DUGABOY1
(.400 member)
08/01/13 06:25 AM
Re: Internet absolute: regulation parallel or crossing?

Quote:

by Nitro express;

Popular belief in general is double barrels are designed to cross. Perhaps this comes from double barrelled shotguns?

An internet "fact" is crossing barrels path is incorrect, and the bullet paths should fly in parallel. In theory at least.

In fact BOTH alternatives are CORRECT.

Per Heym, they make double rifle for the USA market to have the bullet paths parallel (in theory of course). They make double rifles for the continental market with bullet paths designed to cross at a certain distance.

So for at least the considerable number of double rifles made by Heym, the FACT is they make barrel designed to BOTH CROSS and shoot PARALLEL. Not theory, fact.




Nitro you are absolutely correct and so is the fact that properly regulated double rifles do not cross the centers of each barrel’s individual group. This statement is what people are confusing as being bullet flight path!

This is the reason that most people have trouble trying to find a regulating load for a double rifle. They think no bullet should ever cross, and that is simply silly!

The factory regulator is not looking for all the bullet holes but is regulating the CENTERS of EACH barrel’s individual four shot group.

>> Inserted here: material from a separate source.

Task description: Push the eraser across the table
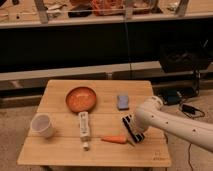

It stands to reason that if each barrel is shooting a 1 inch individual group and if the center of the bores are only 1 inch apart to form a composite group of both barrels, the right side of the left barrel’s group will spill over into the left side of the right barrel group and vise-versa.

When a double rifle is properly regulated the aiming point on the target should be half way between the CENTERS of BOTH barrels in the composite group.

If that regulation is at say 100 yds both those barrels that were shooting 1 inch groups at 100 yds will be shooting 2 inch groups at 200 yds, so now what you have is 4 or 5 inch 8 shot composite groups at 200 yds. But the centers of each barrel’s individual group will remain on it’s own side of the aiming point ( or parallel). Of course nobody can hold that well, but the rifle is capable of holding to it’s regulation indefinitely.

This why I’ve always said the test target that comes with a new double rifle tells you absolutely nothing and is nothing more than window dressing. This because a target that is worth anything should have four shots from each barrel all fired from cool barrels, with each shot marked as to the barrel it came from, and the centers of each barrel’s individual group marked for each barrel in relation to the aiming point.
The reason most think that a double rifle is regulated to cross at a given distance is the fault of the maker’s habit of labeling two different things as REGULATION. The regulation done by the regulator is the physical manipulation of the barrel conversion so that the rifle will shoot the centers of each barrels group on it’s own side of the aiming point. The have to converge so they will shoot parallel because of barrel flip and barrel time. Then the maker files the iron sight to a dead on hold point of aim at a given range, for elevation and windage and call that regulation as well. This makes the new owner want to make all bullets fired to hit the same hole on the target at that range which is wrong. If all bullets from both barrel were hitting the same ragged hole at any range the rifle would have the centers of both barrels individual groups CROSSING at that range.

In other words what is parallel is the CENTERS of each barrel’s individual groups that should remain parallel, not all the bullet holes!